2. Higher conversion on shared links
When someone shares your agent's URL on X, LinkedIn, or in a GitHub README, the rendered OG image includes the Verified badge inline with the agent name. Click-through-to-pay rates on verified-badge pages are consistently 20-40% higher than on unverified equivalents (our internal measurement across launched customers). The badge is what makes a buyer believe the agent is run by a real person they can find on the open internet.
3. Linked GitHub profile under your agent name
Your verified GitHub username renders as a clickable link on the agent page (github.com/your-handle). Visitors can verify the developer identity for themselves: see your repos, your contributions graph, your account age. This is the strongest non-financial trust signal you can earn at the Pro level. Domain verification (also included on Pro) layers on top for an even stronger signal when you have a custom domain to use.

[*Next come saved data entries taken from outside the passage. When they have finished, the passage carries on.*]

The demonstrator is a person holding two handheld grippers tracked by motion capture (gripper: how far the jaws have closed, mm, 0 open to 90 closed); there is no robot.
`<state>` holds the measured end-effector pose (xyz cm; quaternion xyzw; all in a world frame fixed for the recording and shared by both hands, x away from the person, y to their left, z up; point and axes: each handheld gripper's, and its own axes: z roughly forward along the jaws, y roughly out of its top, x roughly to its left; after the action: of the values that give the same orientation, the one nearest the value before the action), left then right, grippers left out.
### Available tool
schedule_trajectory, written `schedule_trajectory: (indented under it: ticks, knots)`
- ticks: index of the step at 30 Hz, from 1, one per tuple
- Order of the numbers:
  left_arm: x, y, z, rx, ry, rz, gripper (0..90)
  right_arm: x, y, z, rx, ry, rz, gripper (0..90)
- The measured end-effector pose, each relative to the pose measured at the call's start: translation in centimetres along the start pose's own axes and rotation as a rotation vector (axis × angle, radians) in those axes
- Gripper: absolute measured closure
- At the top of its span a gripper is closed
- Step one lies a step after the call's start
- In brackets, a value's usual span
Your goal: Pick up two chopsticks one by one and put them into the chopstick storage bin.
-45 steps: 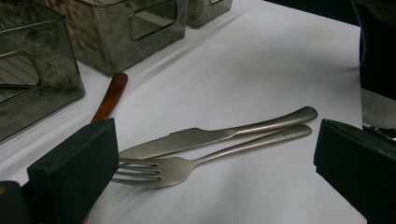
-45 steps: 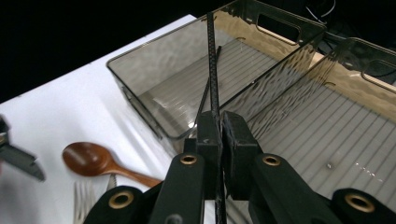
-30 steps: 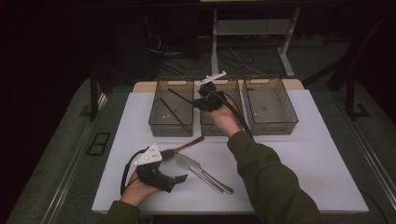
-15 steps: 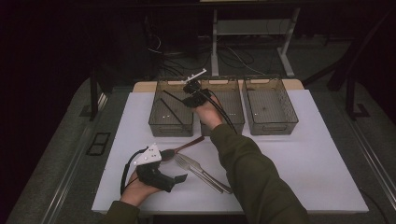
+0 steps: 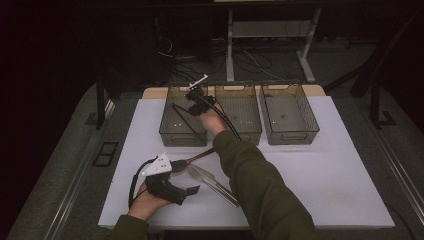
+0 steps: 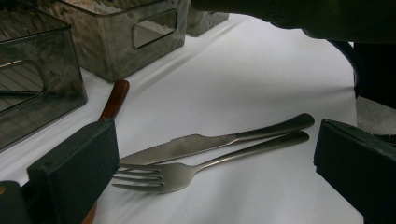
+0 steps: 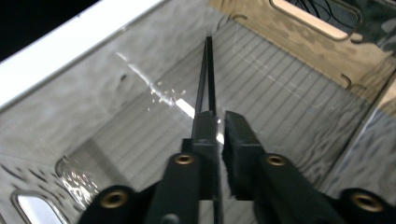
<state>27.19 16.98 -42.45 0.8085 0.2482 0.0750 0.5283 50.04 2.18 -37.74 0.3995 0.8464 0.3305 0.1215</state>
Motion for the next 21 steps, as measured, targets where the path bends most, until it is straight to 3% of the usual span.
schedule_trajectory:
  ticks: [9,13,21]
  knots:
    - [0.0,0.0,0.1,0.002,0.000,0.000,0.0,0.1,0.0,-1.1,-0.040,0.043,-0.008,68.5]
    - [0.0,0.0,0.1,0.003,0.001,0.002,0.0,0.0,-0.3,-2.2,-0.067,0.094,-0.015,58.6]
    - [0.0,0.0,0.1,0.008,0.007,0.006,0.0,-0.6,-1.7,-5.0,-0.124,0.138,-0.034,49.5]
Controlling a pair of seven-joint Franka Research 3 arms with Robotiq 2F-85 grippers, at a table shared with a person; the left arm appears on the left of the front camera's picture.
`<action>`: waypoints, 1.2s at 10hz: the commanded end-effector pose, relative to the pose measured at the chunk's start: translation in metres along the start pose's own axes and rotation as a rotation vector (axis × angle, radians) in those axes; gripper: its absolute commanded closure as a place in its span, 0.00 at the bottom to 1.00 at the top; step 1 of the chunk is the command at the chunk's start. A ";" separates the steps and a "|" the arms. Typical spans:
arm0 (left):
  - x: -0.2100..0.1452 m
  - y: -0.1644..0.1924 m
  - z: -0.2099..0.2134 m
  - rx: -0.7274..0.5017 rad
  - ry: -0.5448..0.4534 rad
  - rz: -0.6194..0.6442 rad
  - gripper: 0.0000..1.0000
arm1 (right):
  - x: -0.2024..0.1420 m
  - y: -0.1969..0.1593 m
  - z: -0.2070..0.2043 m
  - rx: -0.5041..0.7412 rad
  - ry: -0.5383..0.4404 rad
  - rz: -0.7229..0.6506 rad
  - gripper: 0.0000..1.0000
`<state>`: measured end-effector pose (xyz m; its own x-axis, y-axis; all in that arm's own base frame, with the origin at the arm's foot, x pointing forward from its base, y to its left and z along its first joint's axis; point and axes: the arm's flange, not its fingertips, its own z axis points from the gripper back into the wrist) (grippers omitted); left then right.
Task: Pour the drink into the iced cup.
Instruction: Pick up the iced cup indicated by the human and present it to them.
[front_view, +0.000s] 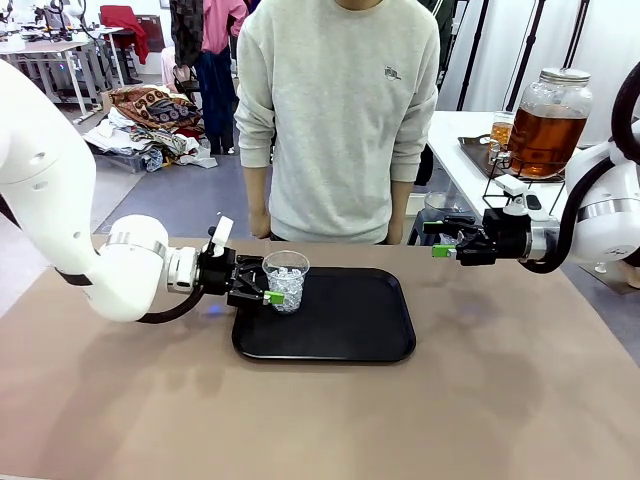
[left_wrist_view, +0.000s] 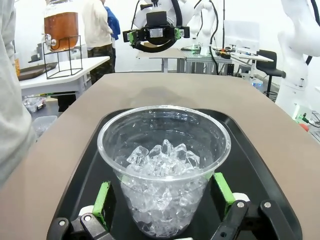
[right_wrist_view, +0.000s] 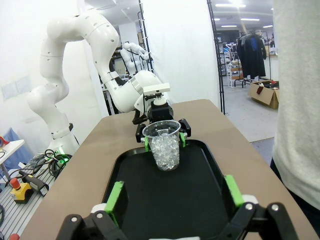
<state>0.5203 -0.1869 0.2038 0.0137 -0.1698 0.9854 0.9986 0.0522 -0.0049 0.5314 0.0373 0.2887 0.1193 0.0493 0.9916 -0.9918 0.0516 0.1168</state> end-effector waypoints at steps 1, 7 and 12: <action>0.002 0.004 -0.009 0.024 -0.007 0.008 0.00 | 0.003 -0.001 -0.002 0.002 0.003 -0.001 0.00; 0.003 0.004 -0.019 0.037 -0.027 0.018 0.00 | 0.003 -0.001 -0.002 0.002 0.003 -0.001 0.00; 0.003 0.004 -0.020 0.038 -0.030 0.011 0.39 | 0.003 -0.001 -0.002 0.002 0.003 -0.001 0.00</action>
<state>0.5207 -0.2016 0.2047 0.0222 -0.1482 0.9887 0.9980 0.0625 -0.0131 0.5314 0.0373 0.2887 0.1193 0.0492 0.9916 -0.9918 0.0516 0.1168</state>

We re-check the GitHub account status monthly. If the account is deleted or made private, the badge is automatically revoked and you get a notification email. You can revoke the OAuth grant at any time from your GitHub settings; the snapshot remains valid but the connection cannot refresh.
Move to Business when one of these is true.
Pro is the right plan for the overwhelming majority of agent operators. Business exists for a narrower shape: high volume, team operators, or strict audit requirements. If the math justifies it, the upgrade is one click.
- You need full audit logs for compliance
- You need a higher Spend Permission cap ($100k vs $10k)
- You run a team of operators sharing agents
- You want higher API rate limits
The strict cost-based crossover from Pro to Business is $1,000/month per agent in outflow volume. Below that, Pro is cheaper. Above, the lower 2% outflow fee on Business pays for the $20/month subscription difference vs Pro. Many users upgrade for the audit log or the higher Spend Permission cap before the math says to.